Tag Archives: Porsche

One Name, Two Souls: Porsche May Merge the Taycan and Panamera

Porsche’s lineup has long been a study in careful segmentation. Want a four-door Porsche? Easy: choose the electric Porsche Taycan or the combustion-powered Porsche Panamera. Different missions, different platforms, different personalities. But that tidy separation may not last much longer.

According to industry sources, Porsche is exploring a plan to unify its two performance sedans into a single model line—one that would offer petrol, plug-in hybrid, and fully electric variants under the same banner. The move is part of a broader cost-cutting strategy led by newly appointed Porsche CEO Michael Leiters, following a downturn in global sales and the expensive fallout from Porsche’s recent rethink of its electrification strategy under former boss Oliver Blume.

In other words: two cars may soon become one.

Two Sedans, Two Architectures

The Taycan arrived in 2019 as Porsche’s first serious step into the electric era, built on the dedicated J1 platform it shares with the Audi E‑tron GT. Low, wide, and unapologetically futuristic, it was engineered from the ground up to be electric.

Its combustion sibling, the Panamera, plays a different game.

The Panamera rides on Porsche’s MSB architecture, a platform also used by the Bentley Continental GT. It’s larger, more executive-leaning, and available in everything from V6 plug-in hybrids to fire-breathing Turbo models.

They occupy similar territory—four-door performance sedans with Porsche DNA—but they’ve always been engineered as entirely separate programs.

That separation is exactly what Porsche now appears to be questioning.

The Cost of Going Electric (and Back Again)

Developing dedicated EV platforms isn’t cheap—even for a company that charges six figures for its sports cars.

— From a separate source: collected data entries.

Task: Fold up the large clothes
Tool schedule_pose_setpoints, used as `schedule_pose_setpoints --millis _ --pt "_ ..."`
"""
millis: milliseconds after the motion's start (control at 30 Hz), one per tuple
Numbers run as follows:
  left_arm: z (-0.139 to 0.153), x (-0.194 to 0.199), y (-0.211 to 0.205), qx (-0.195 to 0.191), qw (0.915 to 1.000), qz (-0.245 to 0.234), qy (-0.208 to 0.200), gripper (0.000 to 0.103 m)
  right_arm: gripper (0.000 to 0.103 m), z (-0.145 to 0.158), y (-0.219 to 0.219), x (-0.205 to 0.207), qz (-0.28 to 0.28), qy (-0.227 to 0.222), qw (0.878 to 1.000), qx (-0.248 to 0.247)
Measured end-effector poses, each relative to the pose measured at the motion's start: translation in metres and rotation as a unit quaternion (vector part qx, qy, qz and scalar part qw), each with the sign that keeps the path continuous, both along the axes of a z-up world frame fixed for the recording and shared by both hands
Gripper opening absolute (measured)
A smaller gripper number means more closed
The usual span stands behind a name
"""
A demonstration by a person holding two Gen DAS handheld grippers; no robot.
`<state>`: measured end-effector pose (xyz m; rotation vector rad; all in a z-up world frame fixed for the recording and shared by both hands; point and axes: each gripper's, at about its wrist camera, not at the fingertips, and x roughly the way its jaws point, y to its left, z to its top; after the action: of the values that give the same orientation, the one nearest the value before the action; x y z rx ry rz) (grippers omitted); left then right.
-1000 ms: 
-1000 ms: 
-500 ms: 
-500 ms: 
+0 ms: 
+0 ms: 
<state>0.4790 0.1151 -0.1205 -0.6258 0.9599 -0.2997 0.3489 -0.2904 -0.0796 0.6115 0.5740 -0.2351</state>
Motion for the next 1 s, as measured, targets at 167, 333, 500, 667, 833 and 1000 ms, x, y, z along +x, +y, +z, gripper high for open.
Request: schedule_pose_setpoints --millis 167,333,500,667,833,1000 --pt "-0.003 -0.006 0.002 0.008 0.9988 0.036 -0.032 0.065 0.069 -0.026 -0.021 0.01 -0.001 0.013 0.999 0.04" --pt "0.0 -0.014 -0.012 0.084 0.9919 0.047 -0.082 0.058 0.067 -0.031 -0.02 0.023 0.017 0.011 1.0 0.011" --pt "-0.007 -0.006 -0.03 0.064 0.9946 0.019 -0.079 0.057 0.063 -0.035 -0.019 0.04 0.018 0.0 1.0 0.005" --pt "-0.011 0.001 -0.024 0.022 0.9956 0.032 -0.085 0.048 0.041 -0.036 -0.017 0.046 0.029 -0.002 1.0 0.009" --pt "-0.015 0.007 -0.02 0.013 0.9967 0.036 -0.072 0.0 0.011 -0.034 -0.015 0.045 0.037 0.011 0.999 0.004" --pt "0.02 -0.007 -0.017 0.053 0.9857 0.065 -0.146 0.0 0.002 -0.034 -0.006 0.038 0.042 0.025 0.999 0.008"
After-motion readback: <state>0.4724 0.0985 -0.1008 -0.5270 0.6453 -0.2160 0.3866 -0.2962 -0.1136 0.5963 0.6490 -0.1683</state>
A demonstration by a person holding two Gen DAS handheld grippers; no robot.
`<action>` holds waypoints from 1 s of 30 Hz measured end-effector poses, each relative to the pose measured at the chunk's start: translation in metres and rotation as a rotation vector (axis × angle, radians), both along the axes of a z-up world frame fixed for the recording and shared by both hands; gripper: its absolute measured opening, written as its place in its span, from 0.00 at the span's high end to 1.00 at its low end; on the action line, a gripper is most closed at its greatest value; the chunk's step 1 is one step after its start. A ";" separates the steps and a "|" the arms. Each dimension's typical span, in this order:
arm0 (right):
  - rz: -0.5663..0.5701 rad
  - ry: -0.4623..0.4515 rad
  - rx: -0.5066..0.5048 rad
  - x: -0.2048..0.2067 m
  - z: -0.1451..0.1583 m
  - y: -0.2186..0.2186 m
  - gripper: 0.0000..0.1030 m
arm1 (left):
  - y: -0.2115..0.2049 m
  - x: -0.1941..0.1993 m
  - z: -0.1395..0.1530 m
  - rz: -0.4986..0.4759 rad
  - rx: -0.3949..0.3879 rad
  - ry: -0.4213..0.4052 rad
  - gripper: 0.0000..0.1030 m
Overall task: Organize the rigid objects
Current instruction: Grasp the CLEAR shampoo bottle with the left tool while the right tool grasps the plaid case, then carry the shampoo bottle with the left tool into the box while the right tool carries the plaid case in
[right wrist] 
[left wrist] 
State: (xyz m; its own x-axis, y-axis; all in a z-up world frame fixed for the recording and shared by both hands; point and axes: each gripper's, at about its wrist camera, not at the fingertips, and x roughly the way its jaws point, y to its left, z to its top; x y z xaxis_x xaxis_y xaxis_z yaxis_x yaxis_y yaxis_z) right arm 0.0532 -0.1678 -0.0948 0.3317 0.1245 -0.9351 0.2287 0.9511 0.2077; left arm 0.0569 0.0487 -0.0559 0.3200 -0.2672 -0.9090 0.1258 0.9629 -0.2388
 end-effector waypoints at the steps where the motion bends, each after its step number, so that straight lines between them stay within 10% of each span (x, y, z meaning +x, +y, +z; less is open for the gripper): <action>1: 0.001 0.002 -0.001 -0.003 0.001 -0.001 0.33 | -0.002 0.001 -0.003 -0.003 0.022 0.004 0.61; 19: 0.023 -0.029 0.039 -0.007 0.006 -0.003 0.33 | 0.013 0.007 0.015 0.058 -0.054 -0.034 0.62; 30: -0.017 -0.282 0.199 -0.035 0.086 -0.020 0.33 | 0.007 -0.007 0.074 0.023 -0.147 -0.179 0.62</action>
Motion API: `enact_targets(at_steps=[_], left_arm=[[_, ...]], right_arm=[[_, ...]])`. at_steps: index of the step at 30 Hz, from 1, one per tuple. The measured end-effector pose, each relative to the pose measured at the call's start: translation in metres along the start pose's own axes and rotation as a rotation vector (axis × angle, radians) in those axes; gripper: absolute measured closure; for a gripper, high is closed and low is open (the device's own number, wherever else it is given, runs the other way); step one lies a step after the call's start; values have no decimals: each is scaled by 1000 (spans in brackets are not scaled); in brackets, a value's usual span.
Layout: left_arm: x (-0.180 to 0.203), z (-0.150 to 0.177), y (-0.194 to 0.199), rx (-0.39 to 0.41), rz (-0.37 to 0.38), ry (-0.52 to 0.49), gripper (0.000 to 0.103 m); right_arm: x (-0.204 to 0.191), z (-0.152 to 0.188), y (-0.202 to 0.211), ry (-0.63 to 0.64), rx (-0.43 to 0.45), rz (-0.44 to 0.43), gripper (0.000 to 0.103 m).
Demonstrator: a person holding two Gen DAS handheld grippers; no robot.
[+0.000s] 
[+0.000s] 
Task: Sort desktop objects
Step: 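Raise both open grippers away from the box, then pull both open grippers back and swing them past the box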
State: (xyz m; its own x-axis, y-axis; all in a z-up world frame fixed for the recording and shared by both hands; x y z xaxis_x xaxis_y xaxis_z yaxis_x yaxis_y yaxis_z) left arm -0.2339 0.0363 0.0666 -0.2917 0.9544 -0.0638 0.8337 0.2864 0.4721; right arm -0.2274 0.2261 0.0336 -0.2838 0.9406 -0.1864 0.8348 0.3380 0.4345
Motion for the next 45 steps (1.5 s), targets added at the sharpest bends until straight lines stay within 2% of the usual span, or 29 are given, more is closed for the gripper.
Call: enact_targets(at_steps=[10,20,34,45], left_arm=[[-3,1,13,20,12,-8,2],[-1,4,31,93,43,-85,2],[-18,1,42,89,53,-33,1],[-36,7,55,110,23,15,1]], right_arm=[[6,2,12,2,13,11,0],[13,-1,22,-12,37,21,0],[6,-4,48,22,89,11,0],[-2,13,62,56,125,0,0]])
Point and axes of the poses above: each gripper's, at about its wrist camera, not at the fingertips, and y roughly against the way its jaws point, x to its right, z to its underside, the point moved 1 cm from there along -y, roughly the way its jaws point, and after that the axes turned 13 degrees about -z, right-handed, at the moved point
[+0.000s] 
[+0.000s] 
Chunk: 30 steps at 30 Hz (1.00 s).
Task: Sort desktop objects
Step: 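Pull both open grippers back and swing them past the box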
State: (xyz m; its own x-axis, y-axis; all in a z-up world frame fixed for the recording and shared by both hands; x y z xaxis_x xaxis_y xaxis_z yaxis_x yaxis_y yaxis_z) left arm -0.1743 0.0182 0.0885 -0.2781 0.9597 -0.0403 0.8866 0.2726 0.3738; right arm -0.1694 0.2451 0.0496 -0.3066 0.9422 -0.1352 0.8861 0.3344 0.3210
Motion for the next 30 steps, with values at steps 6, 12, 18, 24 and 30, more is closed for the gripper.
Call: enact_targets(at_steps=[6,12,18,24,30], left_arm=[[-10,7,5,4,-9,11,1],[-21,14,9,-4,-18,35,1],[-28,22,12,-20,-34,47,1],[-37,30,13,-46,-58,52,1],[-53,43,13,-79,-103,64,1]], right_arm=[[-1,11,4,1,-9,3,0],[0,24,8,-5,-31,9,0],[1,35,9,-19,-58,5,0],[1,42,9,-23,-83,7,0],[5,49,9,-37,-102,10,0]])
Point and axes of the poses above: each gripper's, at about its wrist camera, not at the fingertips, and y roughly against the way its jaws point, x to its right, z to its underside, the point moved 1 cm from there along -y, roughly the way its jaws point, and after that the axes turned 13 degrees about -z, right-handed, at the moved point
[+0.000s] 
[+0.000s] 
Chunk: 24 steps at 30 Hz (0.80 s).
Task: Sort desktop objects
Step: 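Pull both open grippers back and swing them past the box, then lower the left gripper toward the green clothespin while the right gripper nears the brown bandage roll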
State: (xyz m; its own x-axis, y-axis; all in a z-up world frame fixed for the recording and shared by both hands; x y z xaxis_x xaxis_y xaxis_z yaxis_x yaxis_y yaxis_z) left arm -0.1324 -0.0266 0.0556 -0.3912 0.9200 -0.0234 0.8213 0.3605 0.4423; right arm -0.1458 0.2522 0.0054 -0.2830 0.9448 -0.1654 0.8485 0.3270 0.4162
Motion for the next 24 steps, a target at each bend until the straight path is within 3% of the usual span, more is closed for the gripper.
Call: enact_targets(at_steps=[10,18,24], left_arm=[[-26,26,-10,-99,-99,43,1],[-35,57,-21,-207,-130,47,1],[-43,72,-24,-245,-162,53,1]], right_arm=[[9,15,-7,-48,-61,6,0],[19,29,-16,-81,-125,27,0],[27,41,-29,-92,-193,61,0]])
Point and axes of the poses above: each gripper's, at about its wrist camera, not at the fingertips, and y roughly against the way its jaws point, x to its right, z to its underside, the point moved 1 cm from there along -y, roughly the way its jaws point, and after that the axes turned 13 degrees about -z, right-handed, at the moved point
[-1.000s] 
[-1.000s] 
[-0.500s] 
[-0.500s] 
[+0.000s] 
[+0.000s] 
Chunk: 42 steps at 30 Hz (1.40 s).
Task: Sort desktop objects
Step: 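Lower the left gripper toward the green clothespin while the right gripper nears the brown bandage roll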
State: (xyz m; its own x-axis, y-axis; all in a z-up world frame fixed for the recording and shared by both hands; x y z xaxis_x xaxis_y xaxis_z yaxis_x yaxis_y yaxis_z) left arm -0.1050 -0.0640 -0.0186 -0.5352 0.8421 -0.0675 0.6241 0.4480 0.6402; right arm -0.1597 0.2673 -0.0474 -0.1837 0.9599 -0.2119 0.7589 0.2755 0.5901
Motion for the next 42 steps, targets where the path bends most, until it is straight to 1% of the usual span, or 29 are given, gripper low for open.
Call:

Porsche has already written down roughly €1.8 billion tied to delayed platform development and shifting electrification priorities.

Originally, the next-generation Taycan was expected to migrate to the Volkswagen Group’s upcoming SSP Sport architecture, a high-performance EV platform still facing delays. Meanwhile, the Panamera is slated to eventually move from the current MSB platform to a newer combustion-friendly architecture later this decade.

Two separate platforms. Two separate development programs. Two sets of costs.

Unifying the model lines—even if they continue to ride on different underpinnings—could help spread engineering and design expenses across a larger volume.

And Porsche has already proven the concept can work.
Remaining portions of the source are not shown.